Older Americans might fondly recall the syncopated songs from the 1950s TV comedy “I Love Lucy,” with Cuban-born star Desi Arnaz playing the congas in his Latin-themed big band as Ricky Ricardo, husband of Lucille Ball's Lucy.
But few in the U.S. will picture the influential 1940s members-only club in Havana from which the album and documentary draw its name or realize the outsized influence of Cuban music on the American musical canon.
The presence and popularity of Cuban music in the U.S. has a deep history, and with President Barack Obama’s announcement Wednesday that the U.S. and Cuba will resume diplomatic relations after a 53-year standoff, Cuban music in the U.S. — and vice versa — will likely become more free flowing again, experts say. The last time musicians from Cuba and the U.S. could easily move between the two countries, it led to some of the most innovative music of 20th century. The stage is set for a similar renaissance in the 21st.
Pre-embargo, Americans were eager fans of Cuban music. Starting in the 1930s, a series of concerts in the U.S. by Cuban musicians, including a groundbreaking performance by the Havana Orchestra on Broadway, popularized Afro-Cuban rhythms and dancing. In the late 1940s and 1950s, New York’s Palladium Ballroom hosted influential Cuban artists including Machito, Celia Cruz and Desi Arnaz. (It was a Palladium dance promoter who introduced Ball to Arnaz.)

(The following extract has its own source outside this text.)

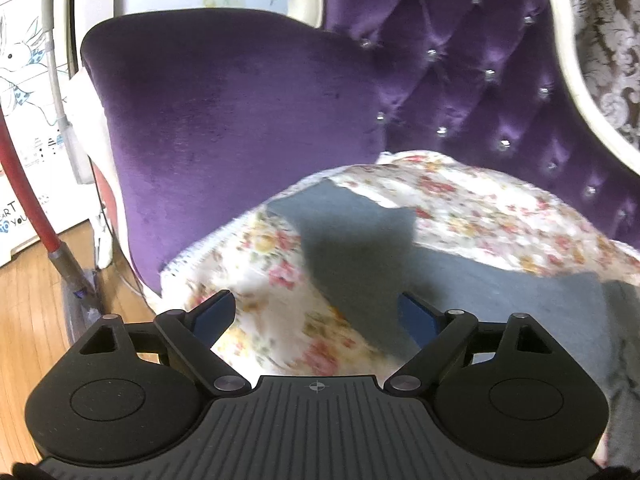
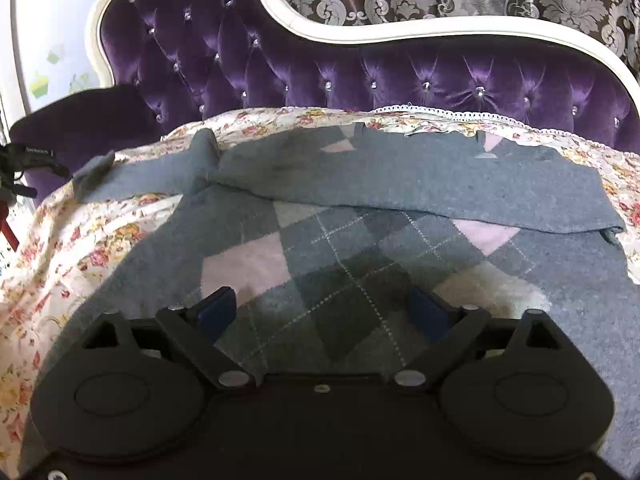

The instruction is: Fold small clothes

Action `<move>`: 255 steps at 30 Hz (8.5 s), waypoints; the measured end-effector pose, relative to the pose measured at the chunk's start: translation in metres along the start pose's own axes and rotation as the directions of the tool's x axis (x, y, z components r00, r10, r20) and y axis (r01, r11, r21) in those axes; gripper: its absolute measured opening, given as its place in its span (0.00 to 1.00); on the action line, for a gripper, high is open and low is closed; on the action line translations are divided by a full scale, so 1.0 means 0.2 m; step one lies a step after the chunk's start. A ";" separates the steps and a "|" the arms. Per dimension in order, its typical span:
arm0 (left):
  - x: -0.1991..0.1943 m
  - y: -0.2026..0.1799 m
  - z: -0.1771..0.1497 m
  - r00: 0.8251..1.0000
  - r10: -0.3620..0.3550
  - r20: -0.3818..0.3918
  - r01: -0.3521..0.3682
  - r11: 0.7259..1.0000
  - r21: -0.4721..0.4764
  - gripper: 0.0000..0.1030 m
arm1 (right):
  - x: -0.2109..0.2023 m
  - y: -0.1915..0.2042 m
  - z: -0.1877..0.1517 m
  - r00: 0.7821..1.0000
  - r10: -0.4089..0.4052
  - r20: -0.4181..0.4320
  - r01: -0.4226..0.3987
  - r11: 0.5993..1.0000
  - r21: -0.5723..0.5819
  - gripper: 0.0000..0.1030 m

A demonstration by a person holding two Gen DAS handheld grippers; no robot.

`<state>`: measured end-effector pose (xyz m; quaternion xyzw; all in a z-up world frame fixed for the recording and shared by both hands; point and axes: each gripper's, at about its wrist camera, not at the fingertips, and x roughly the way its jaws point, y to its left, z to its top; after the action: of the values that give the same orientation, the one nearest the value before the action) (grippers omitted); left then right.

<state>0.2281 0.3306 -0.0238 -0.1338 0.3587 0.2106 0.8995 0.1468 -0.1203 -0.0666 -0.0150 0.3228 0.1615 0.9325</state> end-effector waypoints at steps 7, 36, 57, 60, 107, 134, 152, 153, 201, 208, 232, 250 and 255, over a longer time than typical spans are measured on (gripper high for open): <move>0.15 0.04 0.04 0.999 0.017 -0.033 -0.016 1.000 0.014 0.77 | 0.03 0.05 -0.02 0.999 -0.026 -0.022 0.025 0.998 -0.063 1.00; -0.28 -0.04 0.33 0.962 -0.165 0.216 0.166 0.986 0.012 0.04 | 0.04 0.04 -0.02 0.999 -0.020 -0.030 0.018 0.998 -0.064 1.00; -0.99 -1.08 0.42 0.786 -0.536 0.309 0.414 0.827 0.380 0.04 | -0.17 -0.12 0.07 0.996 0.059 0.065 -0.065 0.994 0.088 0.99; -1.02 -1.29 0.33 0.752 -0.601 0.270 0.467 0.776 0.424 0.04 | -0.22 -0.17 0.06 0.995 0.055 0.084 -0.065 0.991 0.121 0.99; -0.34 -1.41 -0.43 0.870 -0.493 0.016 0.458 0.821 0.341 0.88 | -0.29 -0.50 0.15 0.994 -0.055 0.092 0.032 0.972 0.235 0.99; -0.08 -1.21 -0.58 0.942 -0.336 -0.028 0.328 0.896 0.300 0.96 | 0.30 -0.35 0.42 0.923 -0.379 -0.059 0.376 0.925 -0.054 0.93; -0.08 -1.21 -0.59 0.942 -0.335 -0.024 0.327 0.898 0.295 0.96 | 0.16 -0.37 0.52 0.967 -0.255 -0.018 0.255 0.967 0.006 0.53; -0.09 -1.21 -0.59 0.942 -0.335 -0.025 0.327 0.898 0.295 0.96 | 0.21 -0.34 0.54 0.970 -0.242 -0.022 0.242 0.970 -0.007 0.53; -0.08 -1.22 -0.59 0.944 -0.330 -0.024 0.321 0.898 0.300 0.96 | 0.01 -0.93 0.34 0.995 -0.093 -0.043 0.101 0.950 0.296 0.10; -0.08 -1.22 -0.59 0.944 -0.330 -0.025 0.322 0.898 0.300 0.96 | -0.10 -0.97 0.23 0.981 -0.091 -0.169 0.137 0.950 0.282 0.19; -0.08 -1.22 -0.59 0.943 -0.331 -0.025 0.323 0.898 0.298 0.96 | 0.09 -0.95 0.29 0.992 -0.117 -0.055 0.122 0.988 0.091 0.16; -0.18 -1.21 -0.57 0.947 -0.322 0.000 0.302 0.889 0.345 0.96 | 0.11 -1.04 0.31 0.959 -0.276 -0.068 0.281 0.956 0.081 0.23; -0.20 -1.26 -0.57 0.942 -0.335 -0.016 0.316 0.871 0.376 0.96 | 0.06 -0.87 0.40 0.975 -0.219 0.031 0.219 0.976 0.010 0.38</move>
<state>0.2550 0.0541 -0.0531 -0.0135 0.3420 -0.0129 0.9395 0.2571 -0.2722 -0.0242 -0.0447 0.3050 0.0568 0.9496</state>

From there, the music and its rhythms spread to American artists. In 1947, Dizzy Gillespie teamed up with Cuban percussionist Chano Pozo to produce “Manteca,” which they first performed at Carnegie Hall, helping to bring Cuban rhythms into the jazz mainstream.
Under Obama’s new Cuba policy, the U.S. may drop Cuba’s designation as a state sponsor of terrorism, which could simplify the visa application process. Because of that designation, security clearances even for cultural exchange visas are lengthy, and the visa process can take up to four months, said Bill Martinez, an attorney based in Concord, California who since the 1990s has been helping Cuban musicians like piano legends Chucho Valdez and Gonzalo Rubalcaba secure visas to perform in the U.S. Venues are sometimes reluctant to sign a contract until the musician has a visa, Martinez said, but the visa can’t be secured without a contract.
And then there’s the question of payment. Because Americans can’t exchange money with Cubans, Cuban musicians cannot tour commercially in the U.S. or be paid for their work. Instead, they receive a per-diem fee from the U.S. government, anywhere from $50 to $100, according to Rebeca Mauleón, a San Francisco-based jazz pianist and director of education at SFJazz, a nonprofit dedicated to jazz performance and education.